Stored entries
········

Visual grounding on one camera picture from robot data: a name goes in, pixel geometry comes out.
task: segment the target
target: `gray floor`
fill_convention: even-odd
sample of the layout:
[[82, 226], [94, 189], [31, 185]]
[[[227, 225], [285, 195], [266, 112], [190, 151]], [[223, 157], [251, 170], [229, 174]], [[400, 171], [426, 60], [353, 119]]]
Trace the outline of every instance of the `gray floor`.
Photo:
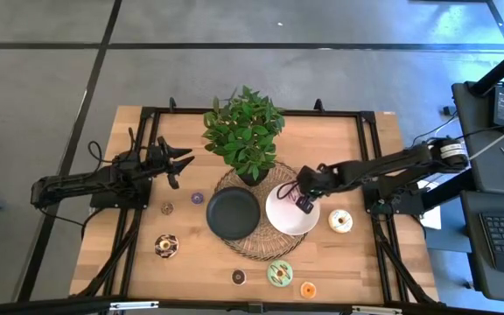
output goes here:
[[[112, 3], [0, 0], [0, 41], [100, 42]], [[504, 0], [495, 3], [504, 18]], [[407, 0], [124, 0], [112, 41], [504, 43], [483, 3]], [[29, 205], [30, 185], [57, 171], [95, 55], [0, 51], [0, 198], [6, 202], [0, 211], [0, 303], [13, 299], [39, 223]], [[207, 107], [214, 95], [230, 95], [241, 84], [288, 109], [309, 109], [321, 98], [328, 109], [395, 111], [404, 142], [411, 144], [445, 121], [439, 110], [452, 104], [452, 83], [477, 80], [503, 58], [490, 52], [108, 51], [72, 172], [93, 169], [87, 142], [106, 145], [118, 105], [166, 106], [173, 96], [180, 107]], [[446, 134], [459, 135], [458, 124], [441, 130]], [[88, 198], [70, 199], [60, 214], [81, 221], [87, 208]], [[33, 298], [67, 295], [79, 246], [79, 229], [57, 222]], [[459, 257], [433, 251], [431, 258], [442, 301], [504, 311], [504, 303], [484, 303], [480, 293], [453, 284], [469, 277], [445, 267], [461, 263]]]

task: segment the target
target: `white frosted donut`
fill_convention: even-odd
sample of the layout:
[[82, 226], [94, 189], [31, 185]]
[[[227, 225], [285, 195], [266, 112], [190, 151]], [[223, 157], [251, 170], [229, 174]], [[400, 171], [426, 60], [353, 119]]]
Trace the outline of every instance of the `white frosted donut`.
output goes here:
[[347, 233], [354, 225], [354, 218], [346, 210], [333, 210], [328, 217], [330, 228], [338, 233]]

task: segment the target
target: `white bowl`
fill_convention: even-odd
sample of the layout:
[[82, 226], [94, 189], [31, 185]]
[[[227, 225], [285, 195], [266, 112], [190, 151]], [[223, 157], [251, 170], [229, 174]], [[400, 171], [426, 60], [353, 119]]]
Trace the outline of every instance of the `white bowl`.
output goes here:
[[[295, 205], [295, 201], [301, 196], [297, 187], [285, 198], [277, 197], [277, 190], [284, 184], [277, 185], [266, 199], [266, 214], [271, 225], [279, 232], [287, 235], [303, 235], [312, 230], [320, 217], [320, 203], [314, 201], [312, 211], [308, 214]], [[286, 185], [280, 192], [284, 196], [293, 184]]]

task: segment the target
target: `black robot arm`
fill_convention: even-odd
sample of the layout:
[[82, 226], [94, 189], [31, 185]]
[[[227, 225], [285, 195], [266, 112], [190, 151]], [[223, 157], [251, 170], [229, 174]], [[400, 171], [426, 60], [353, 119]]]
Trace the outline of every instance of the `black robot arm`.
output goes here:
[[174, 149], [162, 138], [158, 145], [147, 148], [145, 160], [141, 160], [139, 152], [127, 151], [116, 156], [110, 165], [97, 171], [67, 176], [46, 176], [34, 183], [31, 188], [31, 203], [36, 208], [48, 207], [64, 198], [83, 196], [96, 193], [112, 192], [126, 200], [137, 200], [140, 196], [138, 187], [148, 178], [167, 173], [169, 184], [173, 189], [179, 188], [175, 175], [193, 160], [180, 158], [191, 149]]
[[[462, 144], [450, 138], [435, 139], [365, 162], [320, 164], [316, 171], [303, 166], [297, 175], [298, 189], [302, 194], [297, 206], [309, 213], [315, 199], [353, 190], [373, 178], [377, 178], [380, 196], [386, 199], [399, 188], [432, 174], [457, 173], [467, 166], [468, 159]], [[387, 175], [397, 171], [402, 172], [395, 176]]]

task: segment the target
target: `woven placemat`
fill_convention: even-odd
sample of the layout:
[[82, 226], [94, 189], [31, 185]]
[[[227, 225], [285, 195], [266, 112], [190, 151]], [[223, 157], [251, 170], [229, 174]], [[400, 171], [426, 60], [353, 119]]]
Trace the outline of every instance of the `woven placemat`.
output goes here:
[[262, 213], [260, 223], [252, 234], [237, 241], [223, 241], [240, 255], [258, 261], [277, 259], [295, 249], [305, 239], [306, 233], [293, 236], [277, 231], [266, 215], [266, 199], [275, 186], [296, 179], [297, 173], [280, 162], [276, 162], [276, 167], [270, 169], [268, 176], [255, 187], [244, 184], [235, 169], [227, 172], [217, 183], [215, 192], [227, 187], [242, 187], [255, 195]]

········

Word for word, repeat the lines of data above, omitting every picture.

Visual grounding on one camera picture from robot data: a name goes in, pixel geometry comes out.
task: segment the target
target: `gray floor`
fill_convention: even-odd
sample of the layout:
[[82, 226], [94, 189], [31, 185]]
[[[227, 225], [285, 195], [266, 112], [190, 151]], [[223, 157], [251, 170], [229, 174]], [[400, 171], [426, 60], [353, 119]]]
Trace the outline of every instance of the `gray floor`.
Photo:
output goes here:
[[[112, 3], [0, 0], [0, 41], [100, 42]], [[504, 0], [495, 3], [504, 18]], [[407, 0], [124, 0], [112, 41], [504, 43], [483, 3]], [[29, 205], [30, 185], [57, 171], [95, 55], [0, 51], [0, 198], [6, 202], [0, 211], [0, 303], [13, 299], [39, 223]], [[207, 107], [214, 95], [230, 95], [241, 84], [288, 109], [309, 109], [321, 98], [328, 109], [395, 111], [404, 142], [411, 144], [445, 121], [439, 110], [452, 104], [452, 83], [477, 80], [503, 58], [490, 52], [108, 51], [72, 172], [93, 169], [87, 142], [106, 145], [118, 105], [166, 106], [173, 96], [180, 107]], [[446, 134], [459, 135], [458, 124], [441, 130]], [[88, 198], [70, 199], [60, 214], [81, 221], [87, 208]], [[33, 298], [67, 295], [79, 246], [79, 229], [57, 222]], [[459, 257], [433, 251], [431, 258], [442, 301], [504, 311], [504, 303], [484, 303], [480, 293], [453, 284], [469, 277], [445, 267], [461, 263]]]

task: segment the target
target: `white frosted donut`
fill_convention: even-odd
sample of the layout:
[[82, 226], [94, 189], [31, 185]]
[[[227, 225], [285, 195], [266, 112], [190, 151]], [[223, 157], [251, 170], [229, 174]], [[400, 171], [426, 60], [353, 119]]]
Trace the outline of every instance of the `white frosted donut`.
output goes here:
[[347, 233], [354, 225], [354, 218], [346, 210], [333, 210], [328, 217], [330, 228], [338, 233]]

task: segment the target
target: `white bowl`
fill_convention: even-odd
sample of the layout:
[[82, 226], [94, 189], [31, 185]]
[[[227, 225], [285, 195], [266, 112], [190, 151]], [[223, 157], [251, 170], [229, 174]], [[400, 171], [426, 60], [353, 119]]]
Trace the outline of every instance of the `white bowl`.
output goes here:
[[[295, 205], [295, 201], [301, 196], [297, 187], [285, 198], [277, 197], [277, 190], [284, 184], [277, 185], [266, 199], [266, 214], [271, 225], [279, 232], [287, 235], [303, 235], [312, 230], [320, 217], [320, 203], [314, 201], [312, 211], [308, 214]], [[286, 185], [280, 192], [284, 196], [293, 184]]]

task: segment the target
target: `black robot arm`
fill_convention: even-odd
sample of the layout:
[[82, 226], [94, 189], [31, 185]]
[[[227, 225], [285, 195], [266, 112], [190, 151]], [[223, 157], [251, 170], [229, 174]], [[400, 171], [426, 60], [353, 119]]]
Trace the outline of every instance of the `black robot arm`.
output goes here:
[[174, 149], [162, 138], [158, 145], [147, 148], [145, 160], [141, 160], [139, 152], [127, 151], [116, 156], [110, 165], [97, 171], [67, 176], [46, 176], [34, 183], [31, 188], [31, 203], [36, 208], [48, 207], [64, 198], [83, 196], [96, 193], [112, 192], [126, 200], [137, 200], [140, 196], [138, 187], [148, 178], [167, 173], [169, 184], [173, 189], [179, 188], [175, 175], [193, 160], [180, 158], [191, 149]]
[[[462, 144], [450, 138], [435, 139], [365, 162], [320, 164], [316, 171], [303, 166], [297, 175], [298, 189], [302, 194], [297, 206], [309, 213], [315, 199], [353, 190], [373, 178], [377, 178], [380, 196], [386, 199], [399, 188], [432, 174], [457, 173], [467, 166], [468, 159]], [[387, 175], [397, 171], [402, 172], [395, 176]]]

task: segment the target
target: `woven placemat`
fill_convention: even-odd
sample of the layout:
[[82, 226], [94, 189], [31, 185]]
[[[227, 225], [285, 195], [266, 112], [190, 151]], [[223, 157], [251, 170], [229, 174]], [[400, 171], [426, 60], [353, 119]]]
Trace the outline of every instance of the `woven placemat`.
output goes here:
[[262, 213], [260, 223], [252, 234], [237, 241], [223, 241], [240, 255], [258, 261], [277, 259], [295, 249], [305, 239], [306, 233], [293, 236], [277, 231], [266, 215], [266, 199], [275, 186], [296, 179], [297, 173], [280, 162], [276, 162], [276, 167], [270, 169], [268, 176], [255, 187], [244, 184], [235, 169], [227, 172], [217, 183], [215, 192], [227, 187], [242, 187], [255, 195]]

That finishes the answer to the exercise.